Żebraczka z pod kościoła Świętego Sulpicjusza/Tom I/XXXV

<<< Dane tekstu >>>
Autor Xavier de Montépin
Tytuł Żebraczka z pod kościoła Świętego Sulpicjusza
Wydawca Władysław Izdebski
Data wydania 1898
Druk Tow. Komand. St. J. Zaleski & Co.
Miejsce wyd. Warszawa
Tłumacz Władysław Izdebski
Tytuł oryginalny La mendiante de Saint-Sulpice
Źródło Skany na Wikisource
Inne Cała powieść
Download as: Pobierz Cała powieść jako ePub Pobierz Cała powieść jako PDF Pobierz Cała powieść jako MOBI
Indeks stron
[ 205 ]
XXXV.

 Hej! potrzebuję trzech ludzi dobrej woli!-zawołał nagle Duplat.
[ 206 ] — Jesteśmy! — odpowiedzieli razem żołnierze.
 — Trzech mi tylko potrzeba. Najprzód ciebie — dodał, wskazując na wielkiego draba w czerwonej koszuli i kapeluszu z piórami, który służył niegdyś w korpusie garybaldczyków.
 — Wezwany, zbliżył się ku niemu, poczem Duplat wybrał dwóch innych.
 — Cóż tedy robić mamy? — zapytali.
 — Wszystko to, jestem pewien, podoba się wam moi chłopcy, lecz o tem, potem.
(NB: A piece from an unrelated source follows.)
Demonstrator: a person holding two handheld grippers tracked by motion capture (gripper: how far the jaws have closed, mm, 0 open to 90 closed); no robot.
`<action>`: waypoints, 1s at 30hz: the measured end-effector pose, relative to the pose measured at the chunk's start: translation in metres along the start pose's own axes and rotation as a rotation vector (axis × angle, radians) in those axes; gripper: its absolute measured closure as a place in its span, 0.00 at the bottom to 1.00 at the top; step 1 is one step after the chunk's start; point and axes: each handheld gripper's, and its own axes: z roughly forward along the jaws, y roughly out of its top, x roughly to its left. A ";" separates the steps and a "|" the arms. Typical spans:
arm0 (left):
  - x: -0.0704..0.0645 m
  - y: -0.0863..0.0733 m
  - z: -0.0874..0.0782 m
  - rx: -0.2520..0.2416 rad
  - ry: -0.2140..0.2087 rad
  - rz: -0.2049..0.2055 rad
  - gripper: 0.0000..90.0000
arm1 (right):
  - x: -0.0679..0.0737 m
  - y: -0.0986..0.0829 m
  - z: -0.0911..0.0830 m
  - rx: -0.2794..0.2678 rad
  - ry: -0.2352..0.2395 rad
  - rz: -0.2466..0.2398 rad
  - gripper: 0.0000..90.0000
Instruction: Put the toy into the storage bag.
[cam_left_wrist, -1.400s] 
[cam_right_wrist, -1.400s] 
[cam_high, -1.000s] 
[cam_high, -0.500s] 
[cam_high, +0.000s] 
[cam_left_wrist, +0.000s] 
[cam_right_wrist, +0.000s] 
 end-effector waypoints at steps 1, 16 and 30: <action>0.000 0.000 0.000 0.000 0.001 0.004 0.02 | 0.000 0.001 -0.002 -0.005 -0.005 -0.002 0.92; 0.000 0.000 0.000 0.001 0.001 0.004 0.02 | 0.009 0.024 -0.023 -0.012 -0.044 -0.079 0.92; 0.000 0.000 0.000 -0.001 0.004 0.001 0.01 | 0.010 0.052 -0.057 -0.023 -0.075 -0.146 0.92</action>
Najprzód, niech który z was pobiegnie do kupca win i każe mu przygotować śniadanie na jedenastą godzinę, śniadanie wytworne!... na dwadzieścia jeden osób! Ja dziś funduję!
 Głośnym „hura“ przyjęto te propozycję.
 — Niech żyje kapitan! — krzyczano z zapałem.
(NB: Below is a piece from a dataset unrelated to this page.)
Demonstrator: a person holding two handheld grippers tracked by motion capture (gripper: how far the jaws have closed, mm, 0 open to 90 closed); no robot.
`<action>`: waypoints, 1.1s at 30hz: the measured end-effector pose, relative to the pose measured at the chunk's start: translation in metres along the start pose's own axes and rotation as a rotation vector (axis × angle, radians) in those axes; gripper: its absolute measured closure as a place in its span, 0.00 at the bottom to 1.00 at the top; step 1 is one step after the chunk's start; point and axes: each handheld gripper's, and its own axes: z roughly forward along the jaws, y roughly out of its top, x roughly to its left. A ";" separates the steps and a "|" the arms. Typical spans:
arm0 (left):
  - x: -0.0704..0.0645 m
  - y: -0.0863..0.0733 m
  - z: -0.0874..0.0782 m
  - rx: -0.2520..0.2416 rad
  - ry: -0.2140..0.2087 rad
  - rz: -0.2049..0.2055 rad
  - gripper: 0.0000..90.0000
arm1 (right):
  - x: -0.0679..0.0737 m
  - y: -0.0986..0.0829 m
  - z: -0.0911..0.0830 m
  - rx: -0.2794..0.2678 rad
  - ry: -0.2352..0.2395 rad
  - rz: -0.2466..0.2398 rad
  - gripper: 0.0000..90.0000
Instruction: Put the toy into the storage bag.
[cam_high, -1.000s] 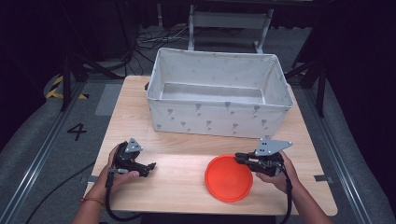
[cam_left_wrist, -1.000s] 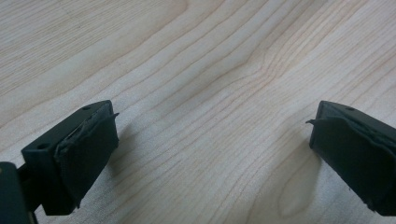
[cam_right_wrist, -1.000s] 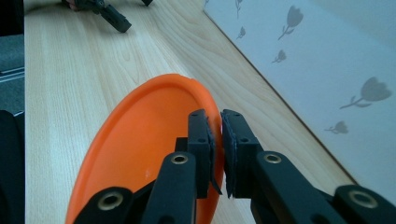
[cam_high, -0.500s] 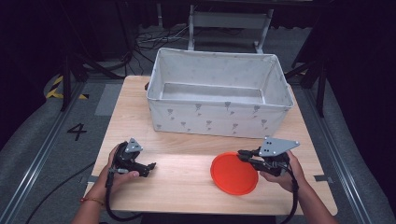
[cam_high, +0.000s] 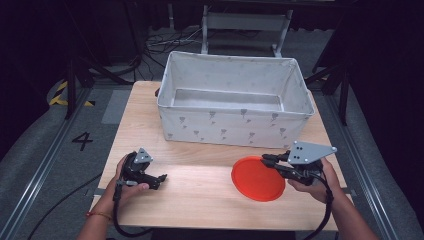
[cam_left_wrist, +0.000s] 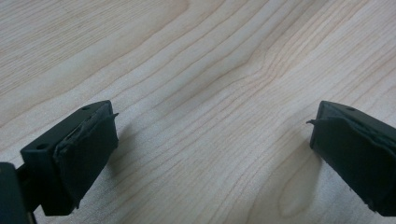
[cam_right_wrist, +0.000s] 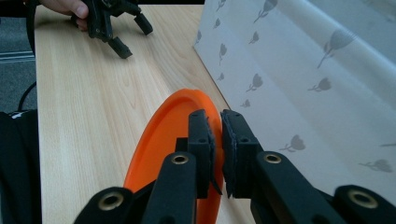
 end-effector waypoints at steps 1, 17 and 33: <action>0.000 0.000 0.000 0.000 0.000 0.000 0.01 | -0.001 0.002 -0.003 -0.003 -0.004 0.000 0.92; -0.001 0.000 0.001 0.000 0.002 -0.009 0.01 | -0.022 0.038 -0.041 -0.021 -0.057 -0.025 0.92; -0.001 0.000 0.000 0.000 0.002 -0.009 0.01 | -0.055 0.098 -0.087 -0.053 -0.172 -0.068 0.92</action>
 — Chcę odbyć tu wesele, w spokojności, zdala od kul, przesyłanych mu przez Wersalczyków. Dalej więc!... w drogę... ty, stara czerwona koszulo!... Biegnij, a prędko!
 — Dobrze! lecz gdzież moneta?
 — Oto jest! — odrzekł Duplat i z dumą sięgnąwszy do kieszeni, wydobył z niej garść złota.
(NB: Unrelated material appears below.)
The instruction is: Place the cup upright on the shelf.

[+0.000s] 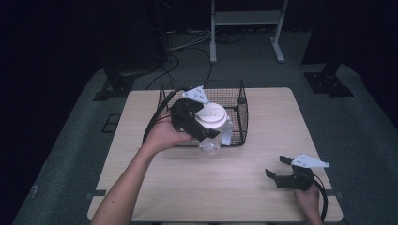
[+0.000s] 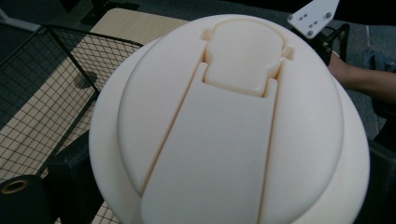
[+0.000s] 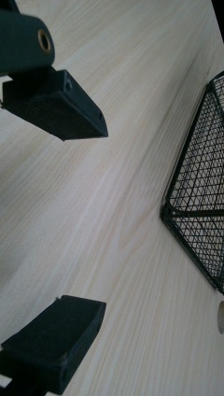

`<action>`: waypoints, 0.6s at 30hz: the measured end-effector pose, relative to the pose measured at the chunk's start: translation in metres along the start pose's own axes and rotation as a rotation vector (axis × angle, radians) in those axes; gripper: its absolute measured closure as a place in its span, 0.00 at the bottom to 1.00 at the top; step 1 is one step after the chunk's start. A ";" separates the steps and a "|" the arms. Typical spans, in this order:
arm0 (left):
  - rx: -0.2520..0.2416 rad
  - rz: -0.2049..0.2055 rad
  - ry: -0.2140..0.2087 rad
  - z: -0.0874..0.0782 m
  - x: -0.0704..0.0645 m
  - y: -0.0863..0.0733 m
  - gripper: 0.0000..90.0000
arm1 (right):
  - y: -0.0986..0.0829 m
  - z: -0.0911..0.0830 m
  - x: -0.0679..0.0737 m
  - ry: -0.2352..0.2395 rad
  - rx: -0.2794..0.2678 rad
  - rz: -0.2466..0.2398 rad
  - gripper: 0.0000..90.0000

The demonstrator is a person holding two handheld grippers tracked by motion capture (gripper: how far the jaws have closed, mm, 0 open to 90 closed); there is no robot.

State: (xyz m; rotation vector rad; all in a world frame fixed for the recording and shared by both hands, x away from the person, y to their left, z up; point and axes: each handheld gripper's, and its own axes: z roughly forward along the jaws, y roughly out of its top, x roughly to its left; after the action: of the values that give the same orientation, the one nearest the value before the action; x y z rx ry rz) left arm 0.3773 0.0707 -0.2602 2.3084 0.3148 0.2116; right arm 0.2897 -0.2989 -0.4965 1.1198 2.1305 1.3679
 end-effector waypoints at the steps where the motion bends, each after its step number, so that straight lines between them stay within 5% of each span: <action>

 — Ha! ha! luidory? — wołali w uniesieniu, ujrzawszy napełnioną nimi rękę dowódzcy.
 — Obłowiłeś się widocznie, kapitanie, w ministeryum finansów przy podpalaniu — rzekł, śmiejąc się jeden.
 — Mylisz się. To podarunek, od mojej narzeczonej — odrzekł wesoło Duplat.
 — Chwacka dziewczyna, do pioruna!
 Kapitan zaczął rachować sztuki złota.—
 Dwadzieścia jeden śniadań, po trzy franki na osobę, nie licząc wina, to wyniesie ogółem sześćdziesiąt trzy luidory... Masz stary siedemdziesiąt!... przedstaw się po pańsku i zapłać naprzód. Powiedz zarazem kupcowi, że gdyby śniadanie było liche, albo zostało podane niedbale, przyjdziemy z bronią w ręku żądać od niego zwrotu pieniędzy. Leć! każ sobie bramę otworzyć!...
 — Dobrze, to na jedzenie — odparł garybaldczyk — a wino?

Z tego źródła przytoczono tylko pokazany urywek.